La motosierra de Bukele

La relación del presidente salvadoreño con la prensa no siempre fue de censura. El exdirector de El Faro relata la historia de un vínculo que empezó celebratorio y se tornó persecutorio.

Antes de ser presidente, Nayib Bukele aplaudía las investigaciones de El Faro. Defendía nuestro rigor frente a la flexibilidad ética de los periódicos tradicionales salvadoreños. E incluso usaba sus ya poderosas cuentas en redes sociales para multiplicar el impacto de las publicaciones que denunciaban corrupción en sucesivos gobiernos, también los de su partido.

Lo hacía porque toda crítica al sistema servía a sus planes de sustituir a quienes lo encabezaban en aquel momento. Militaba en el Frente Farabundo Martí para la Liberación Nacional, el partido nacido de la antigua guerrilla, pero mientras aupaba su carrera en los hombros de la izquierda histórica –llegó a decir que él era “de izquierda radical”, antes de abjurar de ideologías– Bukele proclamaba que las suyas eran “nuevas ideas”, el nombre de la fuerza política que crearía años después para reinar sobre las ruinas de un sistema partidario aniquilado por el descrédito.

En 2016, siendo alcalde de San Salvador, aceptó ser panelista en nuestro foro anual de periodismo para debatir estrategias de reducción de violencia. Allí, el político que hoy presume de haber construido la cárcel más grande del continente y encarcelado a más de 70 mil personas en dos años, criticó las políticas de mano dura: “A largo plazo no va a funcionar”, dijo ante una sala abarrotada de simpatizantes. “Si el gobierno lograra solucionarlo ahorita, que tengo mis dudas, la violencia va a regresar peor”.

Ahora nos llama “panfleto” y acusa de ser “cómplice de los pandilleros” a todo periodista y medio que denuncie los abusos y torturas de la Policía, el Ejército y las autoridades penitenciarias bajo su régimen de excepción, que suspende garantías constitucionales desde hace 19 meses.

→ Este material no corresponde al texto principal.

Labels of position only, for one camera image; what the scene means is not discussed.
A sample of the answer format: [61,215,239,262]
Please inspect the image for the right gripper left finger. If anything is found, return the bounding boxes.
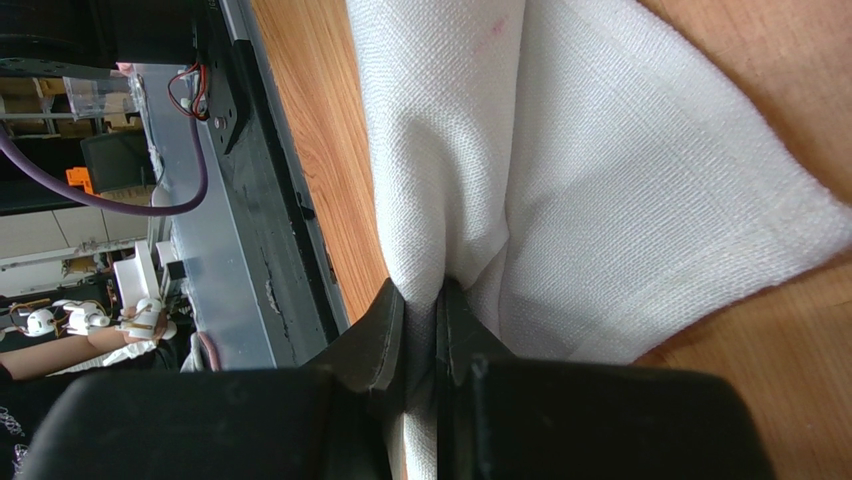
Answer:
[307,279,405,479]

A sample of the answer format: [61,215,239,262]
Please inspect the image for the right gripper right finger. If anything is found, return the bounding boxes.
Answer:
[435,278,513,479]

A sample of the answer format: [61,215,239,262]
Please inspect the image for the white cloth napkin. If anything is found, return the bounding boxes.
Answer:
[347,1,851,479]

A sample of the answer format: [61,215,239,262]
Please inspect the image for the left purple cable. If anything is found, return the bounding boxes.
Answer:
[0,116,210,218]

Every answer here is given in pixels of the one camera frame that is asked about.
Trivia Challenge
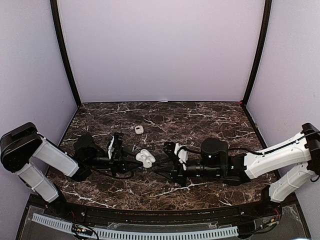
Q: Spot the black front table rail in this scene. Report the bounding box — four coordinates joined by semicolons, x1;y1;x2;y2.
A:
66;202;263;225

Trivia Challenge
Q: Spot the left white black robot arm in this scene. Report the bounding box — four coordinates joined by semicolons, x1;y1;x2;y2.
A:
0;122;143;218

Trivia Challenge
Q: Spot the white charging case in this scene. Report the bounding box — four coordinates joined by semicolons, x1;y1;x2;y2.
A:
135;149;156;169

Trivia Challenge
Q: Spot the beige earbud charging case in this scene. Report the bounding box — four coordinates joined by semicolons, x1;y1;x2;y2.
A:
134;125;144;135

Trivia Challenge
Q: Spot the black frame post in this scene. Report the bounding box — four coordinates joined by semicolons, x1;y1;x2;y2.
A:
241;0;273;108
50;0;82;108

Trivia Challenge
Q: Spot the right black frame post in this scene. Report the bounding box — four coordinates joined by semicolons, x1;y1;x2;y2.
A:
241;0;273;108

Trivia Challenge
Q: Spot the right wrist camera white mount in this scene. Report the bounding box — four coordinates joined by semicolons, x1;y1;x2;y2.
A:
174;143;188;164

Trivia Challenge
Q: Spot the white slotted cable duct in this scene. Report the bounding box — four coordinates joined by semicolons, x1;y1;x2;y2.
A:
31;212;240;240

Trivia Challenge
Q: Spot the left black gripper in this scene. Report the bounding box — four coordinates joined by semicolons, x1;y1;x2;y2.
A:
85;146;144;177

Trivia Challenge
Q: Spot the left black frame post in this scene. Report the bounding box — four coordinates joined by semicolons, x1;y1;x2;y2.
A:
50;0;82;108

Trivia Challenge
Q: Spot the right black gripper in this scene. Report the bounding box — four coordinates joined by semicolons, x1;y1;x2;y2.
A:
153;156;222;188

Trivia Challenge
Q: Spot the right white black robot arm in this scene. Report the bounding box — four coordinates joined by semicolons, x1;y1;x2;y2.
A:
155;123;320;217

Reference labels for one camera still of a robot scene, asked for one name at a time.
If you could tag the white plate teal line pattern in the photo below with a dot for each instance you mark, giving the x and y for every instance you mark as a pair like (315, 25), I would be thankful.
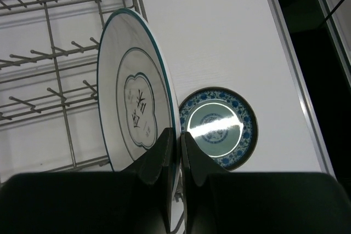
(138, 113)

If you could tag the blue floral teal plate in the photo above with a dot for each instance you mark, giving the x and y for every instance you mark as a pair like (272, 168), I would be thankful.
(222, 123)

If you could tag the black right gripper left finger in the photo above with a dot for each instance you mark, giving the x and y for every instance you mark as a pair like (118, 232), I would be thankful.
(135, 200)

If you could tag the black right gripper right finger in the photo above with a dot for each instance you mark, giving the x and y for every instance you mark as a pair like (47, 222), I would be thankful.
(218, 201)

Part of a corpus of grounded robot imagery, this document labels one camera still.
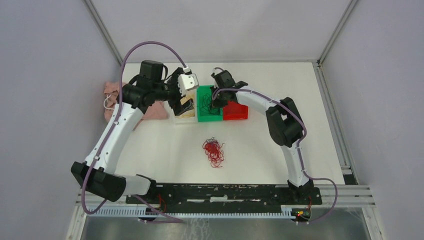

También desmiente cada publicación de pruebas nuevas (sean documentos oficiales de sus mismos servicios de inteligencia, fotografías, grabaciones en audio) de que su gobierno negoció en secreto por al menos tres años una reducción de homicidios con las pandillas MS-13 y Barrio 18, y que a cambio ayudó a algunos líderes de estos grupos a salir ilegalmente de la cárcel. O desprecia las múltiples investigaciones periodísticas que demuestran la implicación de altos miembros de su gabinete en flagrantes hechos de corrupción. Y contraataca. Durante el gobierno actual, las agresiones y obstáculos a periodistas se han multiplicado por tres según datos de la Universidad Centroamericana (UCA) y la Asociación de Periodistas de El Salvador (APES).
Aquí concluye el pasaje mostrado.